◆ What the task asks
Return every line below exactly.

◆ Given data
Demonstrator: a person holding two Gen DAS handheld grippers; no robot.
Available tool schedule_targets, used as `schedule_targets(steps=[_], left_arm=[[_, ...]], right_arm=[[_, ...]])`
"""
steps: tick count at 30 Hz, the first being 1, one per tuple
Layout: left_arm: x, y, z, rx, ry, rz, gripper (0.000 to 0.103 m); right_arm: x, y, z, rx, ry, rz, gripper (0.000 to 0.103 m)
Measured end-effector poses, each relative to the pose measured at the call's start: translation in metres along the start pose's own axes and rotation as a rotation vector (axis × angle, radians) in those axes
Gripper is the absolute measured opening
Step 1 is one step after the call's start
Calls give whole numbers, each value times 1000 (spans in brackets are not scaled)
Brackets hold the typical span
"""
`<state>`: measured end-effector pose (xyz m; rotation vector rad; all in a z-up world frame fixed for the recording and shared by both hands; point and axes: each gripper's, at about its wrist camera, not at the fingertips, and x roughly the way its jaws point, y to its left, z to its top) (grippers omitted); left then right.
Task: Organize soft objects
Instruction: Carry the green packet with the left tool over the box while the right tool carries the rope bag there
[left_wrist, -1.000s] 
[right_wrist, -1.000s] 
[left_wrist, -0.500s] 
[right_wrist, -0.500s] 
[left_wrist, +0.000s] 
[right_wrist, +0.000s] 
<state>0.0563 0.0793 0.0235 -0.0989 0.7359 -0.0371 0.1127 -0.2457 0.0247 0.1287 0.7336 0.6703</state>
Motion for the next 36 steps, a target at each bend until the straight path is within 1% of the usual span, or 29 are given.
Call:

◆ Answer space
Demonstrator: a person holding two Gen DAS handheld grippers; no robot.
Available tool schedule_targets, used as `schedule_targets(steps=[_], left_arm=[[_, ...]], right_arm=[[_, ...]])`
"""
steps: tick count at 30 Hz, the first being 1, one per tuple
Layout: left_arm: x, y, z, rx, ry, rz, gripper (0.000 to 0.103 m); right_arm: x, y, z, rx, ry, rz, gripper (0.000 to 0.103 m)
Measured end-effector poses, each relative to the pose measured at the call's start: translation in metres along the start pose's own axes and rotation as a rotation vector (axis × angle, radians) in those axes
Gripper is the absolute measured opening
Step 1 is one step after the call's start
Calls give whole numbers, each value times 1000 (spans in brackets are not scaled)
Brackets hold the typical span
"""
`<state>`: measured end-effector pose (xyz m; rotation vector rad; all in a z-up world frame fixed for the recording and shared by both hands; point and axes: each gripper's, at about its wrist camera, not at the fingertips, and x roughly the way its jaws point, y to its left, z to its top) (grippers omitted); left then right.
Task: Organize soft objects
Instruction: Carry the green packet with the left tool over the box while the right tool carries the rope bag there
[left_wrist, -1.000s] 
[right_wrist, -1.000s] 
[left_wrist, -0.500s] 
[right_wrist, -0.500s] 
[left_wrist, +0.000s] 
[right_wrist, +0.000s] 
<state>0.0563 0.0793 0.0235 -0.0989 0.7359 -0.0371 0.1127 -0.2457 0.0247 0.1287 0.7336 0.6703</state>
Motion for the next 36 steps, a target at each bend until the straight path is within 1% of the usual span, or 29 are given.
Call:

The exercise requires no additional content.